TO DO — Write out exactly the lines from the one with "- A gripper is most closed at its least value" through the last line of the data below, but not the pictures.

Stored entries:
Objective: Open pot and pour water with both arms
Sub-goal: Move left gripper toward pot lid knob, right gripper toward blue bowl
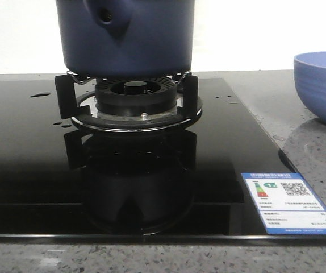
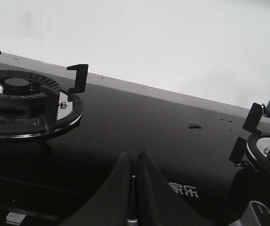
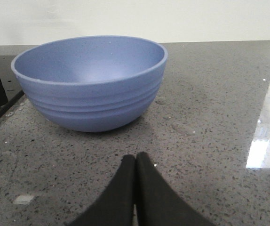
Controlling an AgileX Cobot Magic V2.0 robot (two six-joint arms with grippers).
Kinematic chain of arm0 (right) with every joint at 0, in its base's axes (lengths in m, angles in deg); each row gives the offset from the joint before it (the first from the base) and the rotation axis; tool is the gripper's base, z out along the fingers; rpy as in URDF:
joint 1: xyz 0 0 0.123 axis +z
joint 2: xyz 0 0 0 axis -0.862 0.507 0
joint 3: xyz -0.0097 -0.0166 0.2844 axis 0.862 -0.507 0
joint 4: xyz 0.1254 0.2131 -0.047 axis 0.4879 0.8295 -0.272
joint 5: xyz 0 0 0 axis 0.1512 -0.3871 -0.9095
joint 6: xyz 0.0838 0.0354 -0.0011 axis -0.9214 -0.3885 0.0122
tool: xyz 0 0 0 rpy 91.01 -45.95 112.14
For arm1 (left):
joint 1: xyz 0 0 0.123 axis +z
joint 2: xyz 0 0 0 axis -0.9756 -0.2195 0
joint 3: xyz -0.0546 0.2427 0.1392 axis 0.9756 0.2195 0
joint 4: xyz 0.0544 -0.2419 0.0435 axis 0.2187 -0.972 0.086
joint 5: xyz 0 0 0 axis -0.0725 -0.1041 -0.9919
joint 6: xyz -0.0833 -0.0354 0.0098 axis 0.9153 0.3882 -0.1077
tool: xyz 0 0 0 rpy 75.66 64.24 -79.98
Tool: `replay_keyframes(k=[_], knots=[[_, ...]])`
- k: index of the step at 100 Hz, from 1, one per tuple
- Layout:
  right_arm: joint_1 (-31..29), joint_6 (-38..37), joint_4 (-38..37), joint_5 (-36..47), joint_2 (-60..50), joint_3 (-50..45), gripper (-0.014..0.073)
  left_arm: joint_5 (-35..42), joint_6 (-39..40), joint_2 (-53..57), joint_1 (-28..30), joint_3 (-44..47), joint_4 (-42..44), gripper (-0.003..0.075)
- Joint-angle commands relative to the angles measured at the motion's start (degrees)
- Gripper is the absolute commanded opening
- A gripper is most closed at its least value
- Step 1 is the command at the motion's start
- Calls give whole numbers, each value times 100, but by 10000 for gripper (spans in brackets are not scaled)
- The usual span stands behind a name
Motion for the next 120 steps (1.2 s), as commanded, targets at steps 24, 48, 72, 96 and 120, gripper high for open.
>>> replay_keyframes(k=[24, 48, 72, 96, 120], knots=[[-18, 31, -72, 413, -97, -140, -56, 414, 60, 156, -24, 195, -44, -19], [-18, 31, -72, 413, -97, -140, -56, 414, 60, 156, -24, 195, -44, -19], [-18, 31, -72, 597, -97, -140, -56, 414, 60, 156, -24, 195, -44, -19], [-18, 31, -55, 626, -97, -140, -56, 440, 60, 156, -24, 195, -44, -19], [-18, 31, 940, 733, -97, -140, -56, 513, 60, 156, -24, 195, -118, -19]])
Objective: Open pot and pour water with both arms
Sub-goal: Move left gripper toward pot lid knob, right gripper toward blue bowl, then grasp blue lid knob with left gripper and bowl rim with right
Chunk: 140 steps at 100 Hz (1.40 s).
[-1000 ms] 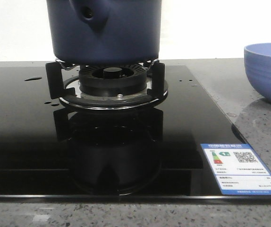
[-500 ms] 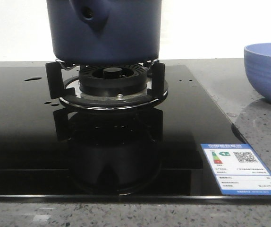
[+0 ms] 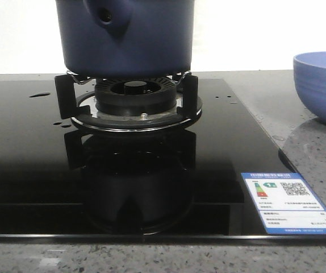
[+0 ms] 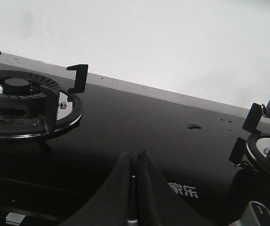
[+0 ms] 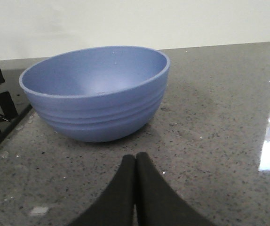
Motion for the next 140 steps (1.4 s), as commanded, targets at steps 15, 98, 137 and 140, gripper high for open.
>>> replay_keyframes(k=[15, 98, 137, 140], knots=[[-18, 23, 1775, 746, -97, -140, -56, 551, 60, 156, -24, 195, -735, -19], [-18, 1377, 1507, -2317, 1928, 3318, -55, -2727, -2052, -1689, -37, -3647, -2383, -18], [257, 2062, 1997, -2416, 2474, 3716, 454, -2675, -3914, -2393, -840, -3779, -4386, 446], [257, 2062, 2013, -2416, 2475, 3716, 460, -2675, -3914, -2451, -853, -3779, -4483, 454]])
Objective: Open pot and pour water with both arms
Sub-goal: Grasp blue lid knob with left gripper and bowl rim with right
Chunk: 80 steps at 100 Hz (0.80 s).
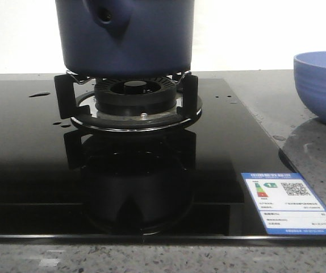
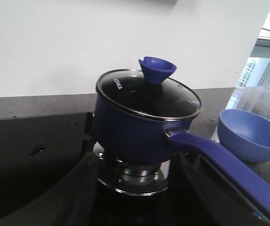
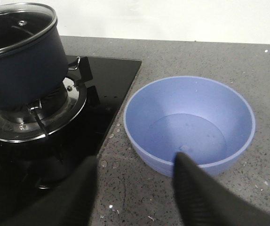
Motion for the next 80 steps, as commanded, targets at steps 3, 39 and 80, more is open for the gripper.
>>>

TASK RESPONSE —
- A gripper is most closed at its least value
- Step 1 is the command at the motion's start
- Calls give whole numbers, each value times 100, but by 10000 for gripper (spans in brackets are not scaled)
- The usual span stands behind a name
Motion for the next 120 steps (1.2 s), as commanded, targets at steps 24, 48, 72, 96 and 120, gripper high for open.
>>> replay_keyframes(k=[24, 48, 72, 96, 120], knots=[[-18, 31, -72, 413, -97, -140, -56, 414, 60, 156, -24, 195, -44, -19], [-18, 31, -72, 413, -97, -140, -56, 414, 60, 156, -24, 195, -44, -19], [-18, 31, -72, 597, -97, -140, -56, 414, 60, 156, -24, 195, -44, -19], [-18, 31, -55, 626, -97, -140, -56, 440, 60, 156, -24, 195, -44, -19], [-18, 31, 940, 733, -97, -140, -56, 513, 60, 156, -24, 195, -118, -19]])
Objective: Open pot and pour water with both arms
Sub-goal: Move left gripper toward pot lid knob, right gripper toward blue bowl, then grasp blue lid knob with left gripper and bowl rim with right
Chunk: 140 steps at 100 Hz (1.40 s).
[-1000 ms] 
[-500 ms] 
[+0 ms] 
[+0 ms] 
[+0 ms] 
Motion for the next 140 steps (1.4 s), as commanded, targets at steps 15, 98, 137 and 140, gripper high for open.
>>> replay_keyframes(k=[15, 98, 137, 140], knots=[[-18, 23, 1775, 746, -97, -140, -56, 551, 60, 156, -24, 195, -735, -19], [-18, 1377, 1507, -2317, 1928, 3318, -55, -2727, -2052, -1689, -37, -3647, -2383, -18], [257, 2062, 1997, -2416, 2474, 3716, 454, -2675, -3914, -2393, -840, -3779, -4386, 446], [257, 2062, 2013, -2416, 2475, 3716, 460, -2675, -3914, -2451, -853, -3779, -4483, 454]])
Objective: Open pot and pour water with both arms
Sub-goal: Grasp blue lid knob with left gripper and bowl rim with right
Chunk: 80 steps at 100 Hz (0.80 s).
Motion for the next 80 steps, as commanded, targets at steps 3, 39 and 80, more is open for the gripper.
>>>

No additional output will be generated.